|Budiyanto||Department of Electrical Engineering, Faculty of Engineering, Universitas Indonesia, Depok 16424|
|Rudy Setiabudy||Department of Electrical Engineering, Faculty of Engineering, Universitas Indonesia, Depok 16424|
|Eko Adhi Setiawan||Department of Electrical Engineering, Faculty of Engineering, Universitas Indonesia, Depok 16424|
|Uno Bintang Sudibyo||Department of Electrical Engineering, Faculty of Engineering, Universitas Indonesia, Depok 16424|
Renewable energy sources such as wind, solar, and microhydro have the potential to fulfill the energy needs of society. To optimize their utilization, the generators using this kind of energy are connected to a microgrid. A microgrid combines electrical power supplied from several renewable energy power plants; it can operate as an isolated distribution network or it can be connected to the utility national grid.
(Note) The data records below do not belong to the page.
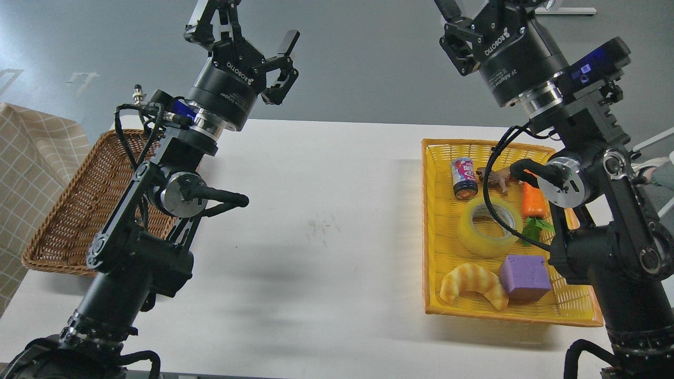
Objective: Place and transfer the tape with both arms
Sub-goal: 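Move the right gripper down into the yellow basket toward the tape roll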
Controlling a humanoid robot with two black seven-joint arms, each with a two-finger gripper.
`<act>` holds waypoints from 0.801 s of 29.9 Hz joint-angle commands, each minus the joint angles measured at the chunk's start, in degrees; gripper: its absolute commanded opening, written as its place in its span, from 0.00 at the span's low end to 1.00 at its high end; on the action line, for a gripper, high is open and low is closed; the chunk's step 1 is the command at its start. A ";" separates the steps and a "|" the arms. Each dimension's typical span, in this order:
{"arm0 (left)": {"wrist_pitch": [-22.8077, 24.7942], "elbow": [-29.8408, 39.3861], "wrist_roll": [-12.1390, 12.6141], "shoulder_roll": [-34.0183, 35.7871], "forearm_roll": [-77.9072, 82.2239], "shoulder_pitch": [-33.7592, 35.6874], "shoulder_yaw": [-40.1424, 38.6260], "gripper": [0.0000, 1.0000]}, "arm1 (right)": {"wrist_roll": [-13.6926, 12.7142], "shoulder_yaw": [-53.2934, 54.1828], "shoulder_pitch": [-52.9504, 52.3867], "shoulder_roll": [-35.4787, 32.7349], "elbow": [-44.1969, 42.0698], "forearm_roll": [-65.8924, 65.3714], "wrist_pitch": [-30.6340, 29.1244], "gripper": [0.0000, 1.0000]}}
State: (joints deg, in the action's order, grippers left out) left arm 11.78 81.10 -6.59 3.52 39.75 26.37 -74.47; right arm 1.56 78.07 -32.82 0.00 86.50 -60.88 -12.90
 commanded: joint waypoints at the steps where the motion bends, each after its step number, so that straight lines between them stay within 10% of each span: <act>1: -0.45 0.02 0.00 0.09 -0.03 0.09 0.11 0.98 | 0.11 -0.03 1.62 0.00 2.88 0.06 -0.19 0.98; 8: -0.45 0.02 0.00 0.26 -0.12 0.09 -0.06 0.98 | -0.24 -0.64 1.09 0.00 1.21 -4.85 -0.63 0.99; 24: -0.45 0.28 -0.09 0.17 -0.12 0.00 -0.06 0.98 | -0.85 -12.24 1.18 -29.69 1.31 -29.87 -7.22 0.99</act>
State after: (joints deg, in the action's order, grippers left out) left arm 11.26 81.37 -6.68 3.61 39.67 26.37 -74.54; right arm 0.65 67.24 -31.65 -25.46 88.49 -84.64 -18.45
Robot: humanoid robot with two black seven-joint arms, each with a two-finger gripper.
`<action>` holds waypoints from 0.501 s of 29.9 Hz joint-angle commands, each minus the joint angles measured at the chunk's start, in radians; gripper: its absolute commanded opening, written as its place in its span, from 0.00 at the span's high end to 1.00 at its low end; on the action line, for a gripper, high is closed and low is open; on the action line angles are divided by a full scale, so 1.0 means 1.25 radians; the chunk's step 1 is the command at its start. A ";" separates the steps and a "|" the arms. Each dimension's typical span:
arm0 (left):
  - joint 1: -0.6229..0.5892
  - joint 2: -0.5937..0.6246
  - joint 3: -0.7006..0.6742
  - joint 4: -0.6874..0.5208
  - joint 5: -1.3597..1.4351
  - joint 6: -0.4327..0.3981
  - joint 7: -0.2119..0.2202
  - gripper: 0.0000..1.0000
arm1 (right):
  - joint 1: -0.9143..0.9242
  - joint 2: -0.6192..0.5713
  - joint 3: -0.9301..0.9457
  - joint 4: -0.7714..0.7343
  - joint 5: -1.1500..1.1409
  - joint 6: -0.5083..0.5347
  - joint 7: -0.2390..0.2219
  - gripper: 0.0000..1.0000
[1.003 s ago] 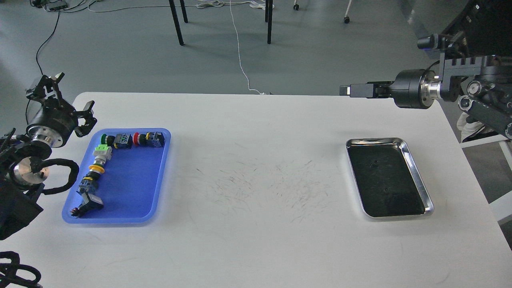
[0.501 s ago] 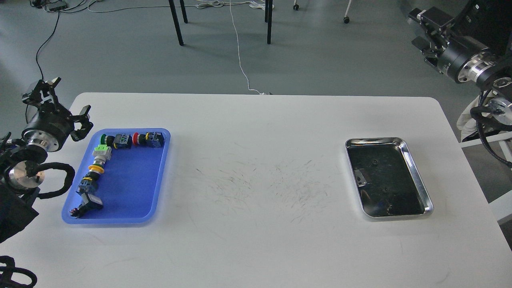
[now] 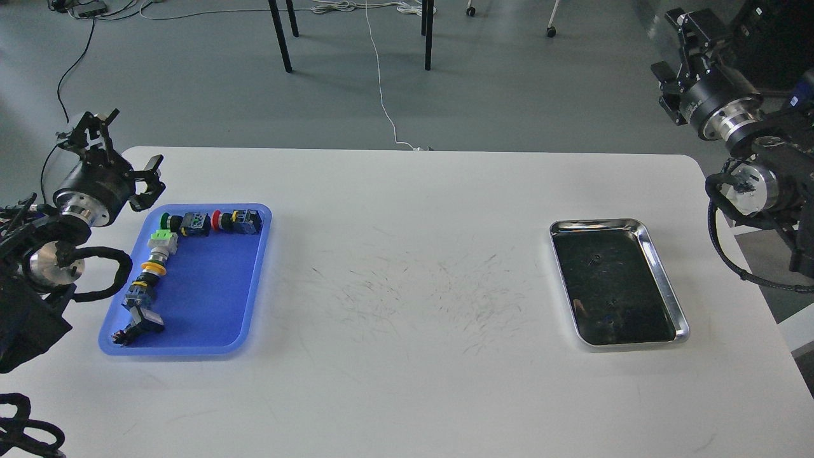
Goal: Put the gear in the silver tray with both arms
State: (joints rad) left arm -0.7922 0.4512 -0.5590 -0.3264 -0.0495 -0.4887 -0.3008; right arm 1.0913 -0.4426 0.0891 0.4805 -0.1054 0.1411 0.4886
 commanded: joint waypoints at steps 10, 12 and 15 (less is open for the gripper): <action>-0.078 -0.058 0.051 0.002 0.013 0.000 0.012 0.02 | -0.034 0.063 0.176 -0.002 0.013 -0.027 -0.058 0.00; -0.082 -0.070 0.059 0.005 0.011 0.000 0.012 0.02 | -0.045 0.075 0.206 0.000 0.019 -0.038 -0.073 0.00; -0.084 -0.096 0.061 0.005 0.011 0.000 0.012 0.02 | -0.053 0.088 0.244 -0.002 0.028 -0.043 -0.079 0.00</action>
State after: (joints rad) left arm -0.8939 0.3578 -0.4866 -0.3219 -0.0345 -0.4887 -0.2851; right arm 1.0352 -0.3467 0.3507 0.4800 -0.0792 0.0943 0.3983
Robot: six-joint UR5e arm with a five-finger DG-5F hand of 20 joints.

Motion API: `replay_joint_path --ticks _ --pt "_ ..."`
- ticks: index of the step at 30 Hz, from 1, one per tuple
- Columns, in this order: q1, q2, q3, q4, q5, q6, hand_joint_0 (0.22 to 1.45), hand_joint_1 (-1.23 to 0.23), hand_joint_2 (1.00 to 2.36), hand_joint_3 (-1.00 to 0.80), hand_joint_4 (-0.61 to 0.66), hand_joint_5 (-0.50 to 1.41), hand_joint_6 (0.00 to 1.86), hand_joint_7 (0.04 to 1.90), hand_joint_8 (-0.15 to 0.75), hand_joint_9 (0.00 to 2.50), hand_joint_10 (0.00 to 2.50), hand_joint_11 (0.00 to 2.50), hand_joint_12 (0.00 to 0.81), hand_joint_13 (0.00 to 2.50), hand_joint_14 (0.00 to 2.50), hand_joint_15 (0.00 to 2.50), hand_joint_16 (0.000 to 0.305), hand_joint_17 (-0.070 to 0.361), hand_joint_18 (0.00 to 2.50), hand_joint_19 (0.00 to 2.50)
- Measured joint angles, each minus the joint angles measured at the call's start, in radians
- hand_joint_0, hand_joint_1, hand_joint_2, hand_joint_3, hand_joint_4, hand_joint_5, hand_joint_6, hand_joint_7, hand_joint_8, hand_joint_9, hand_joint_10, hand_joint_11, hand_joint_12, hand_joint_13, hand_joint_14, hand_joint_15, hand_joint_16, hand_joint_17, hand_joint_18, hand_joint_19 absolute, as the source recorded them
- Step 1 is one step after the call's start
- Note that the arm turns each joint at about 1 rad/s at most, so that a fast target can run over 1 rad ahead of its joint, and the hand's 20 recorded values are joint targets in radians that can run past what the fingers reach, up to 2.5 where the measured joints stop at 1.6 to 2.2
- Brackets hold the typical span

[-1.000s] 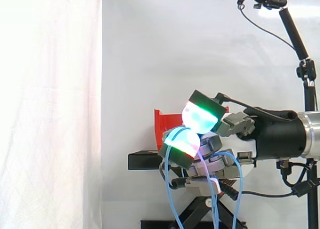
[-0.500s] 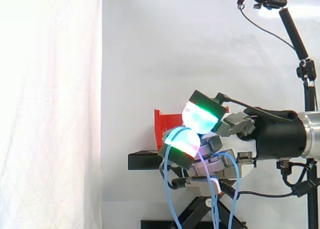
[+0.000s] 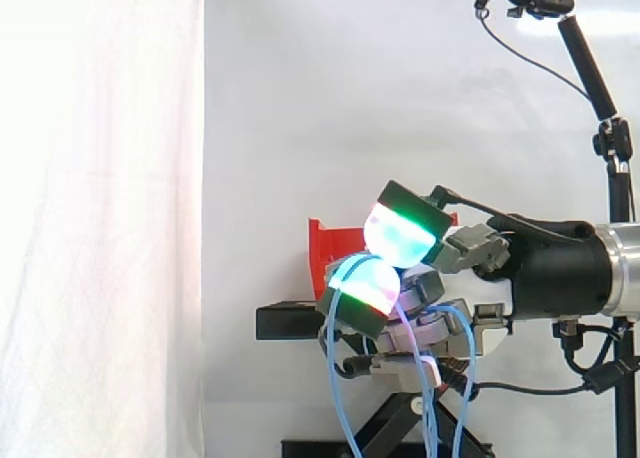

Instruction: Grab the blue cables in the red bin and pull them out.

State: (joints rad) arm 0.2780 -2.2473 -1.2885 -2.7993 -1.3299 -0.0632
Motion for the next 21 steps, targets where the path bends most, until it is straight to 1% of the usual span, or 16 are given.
replay_joint_path --ticks 3,4,10,20,21 --pt "0.000 0.000 0.000 0.000 0.000 0.000 0.94 -0.94 1.01 -0.59 -0.02 0.74 0.92 0.61 0.241 0.92 2.16 1.45 0.323 1.20 1.26 1.40 0.042 0.095 1.01 1.23" --pt "0.000 0.000 0.000 0.000 0.000 0.000 0.93 -0.94 1.01 -0.59 -0.03 0.74 0.92 0.61 0.245 0.92 2.17 1.42 0.324 1.20 1.26 1.39 0.043 0.097 1.01 1.22" --pt "0.000 0.000 0.000 0.000 0.000 0.000 0.94 -0.94 1.01 -0.59 -0.03 0.74 0.92 0.62 0.241 0.92 2.16 1.44 0.326 1.20 1.26 1.39 0.043 0.097 1.01 1.22" --pt "0.000 0.000 0.000 0.000 0.000 0.000 0.94 -0.94 1.01 -0.59 -0.03 0.74 0.91 0.61 0.241 0.92 2.16 1.42 0.325 1.21 1.25 1.40 0.042 0.095 1.01 1.23" --pt "0.000 0.000 0.000 0.000 0.000 0.000 0.93 -0.94 1.01 -0.59 -0.03 0.74 0.91 0.62 0.240 0.92 2.15 1.45 0.328 1.21 1.25 1.37 0.043 0.096 1.01 1.22"
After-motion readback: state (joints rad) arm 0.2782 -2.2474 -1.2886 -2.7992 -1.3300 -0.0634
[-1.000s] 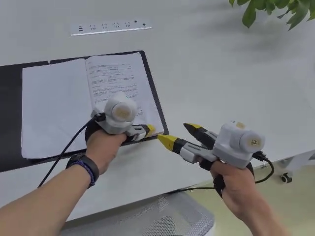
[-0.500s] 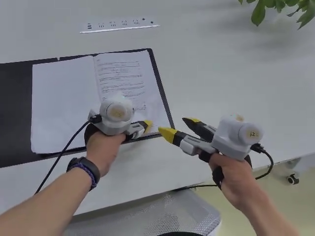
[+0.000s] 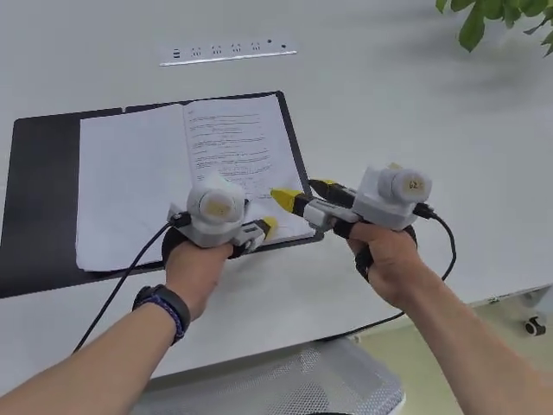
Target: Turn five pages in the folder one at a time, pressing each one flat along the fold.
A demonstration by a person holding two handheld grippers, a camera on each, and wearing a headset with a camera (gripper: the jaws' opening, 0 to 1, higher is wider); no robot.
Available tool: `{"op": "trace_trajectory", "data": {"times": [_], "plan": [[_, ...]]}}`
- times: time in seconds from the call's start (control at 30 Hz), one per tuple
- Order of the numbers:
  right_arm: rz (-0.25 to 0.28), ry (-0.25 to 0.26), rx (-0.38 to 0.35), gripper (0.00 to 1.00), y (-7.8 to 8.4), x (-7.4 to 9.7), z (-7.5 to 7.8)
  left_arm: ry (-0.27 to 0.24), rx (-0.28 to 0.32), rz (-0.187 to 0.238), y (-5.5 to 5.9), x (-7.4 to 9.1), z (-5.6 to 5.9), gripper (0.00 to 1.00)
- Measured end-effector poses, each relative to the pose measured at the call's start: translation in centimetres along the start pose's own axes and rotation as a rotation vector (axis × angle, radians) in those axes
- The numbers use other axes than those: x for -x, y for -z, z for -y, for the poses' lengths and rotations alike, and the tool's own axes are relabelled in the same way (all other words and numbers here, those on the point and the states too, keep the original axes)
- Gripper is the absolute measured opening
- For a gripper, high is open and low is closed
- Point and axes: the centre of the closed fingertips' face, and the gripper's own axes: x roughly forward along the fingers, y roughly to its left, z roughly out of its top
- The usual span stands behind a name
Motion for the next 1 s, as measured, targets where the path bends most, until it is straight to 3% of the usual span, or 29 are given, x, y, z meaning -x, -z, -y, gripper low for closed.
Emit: {"op": "trace_trajectory", "data": {"times": [0.23,0.4,0.57,0.8,1.0], "plan": [[0.003,-0.026,-0.076,0.53,0.4,-1.3,0.9,0.000,-0.010,-0.005,0.3,0.0,-0.2,0.37],[0.028,-0.053,-0.154,0.47,0.6,-1.5,0.7,0.005,-0.012,-0.009,0.5,0.0,-0.2,0.37],[0.036,-0.045,-0.171,0.43,1.1,-0.9,1.0,0.024,-0.004,-0.011,0.7,0.0,0.4,0.45],[0.073,-0.061,-0.220,0.27,1.1,0.0,0.8,0.034,0.007,-0.029,1.1,0.8,0.9,0.51],[0.082,-0.077,-0.224,0.07,1.1,0.3,0.4,0.016,0.012,-0.008,0.6,2.1,1.1,0.56]]}}
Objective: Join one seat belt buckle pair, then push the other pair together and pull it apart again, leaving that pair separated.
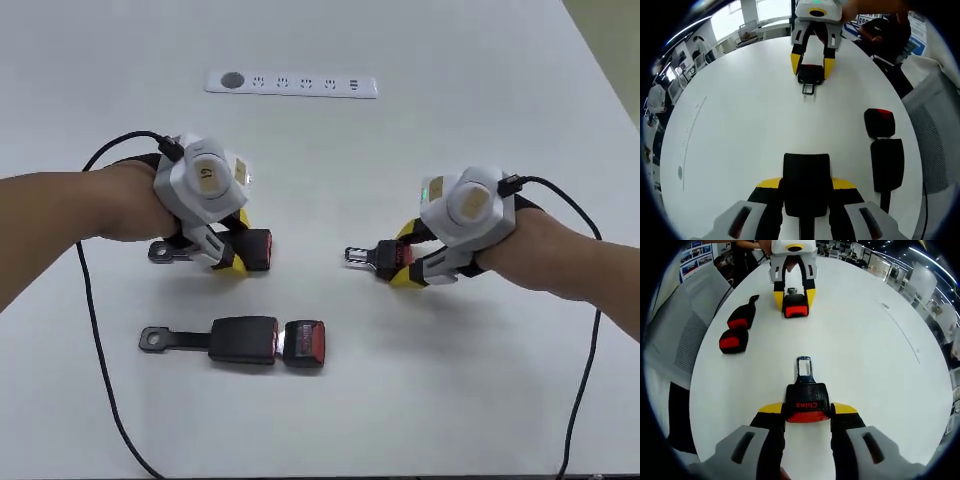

In this study, a control device for a 254-volt direct current microgrid supplied by a solar cell, a wind turbine, and battery storage is discussed as a potential solution toward ensuring a stable supply to the microgrid’s loads, even when the energy sources supply reduced power. The experimental result shows that DC microgrid can be applied widely as alternative solution for renewable energy utilization particularly in low voltage level to supply DC and AC loads.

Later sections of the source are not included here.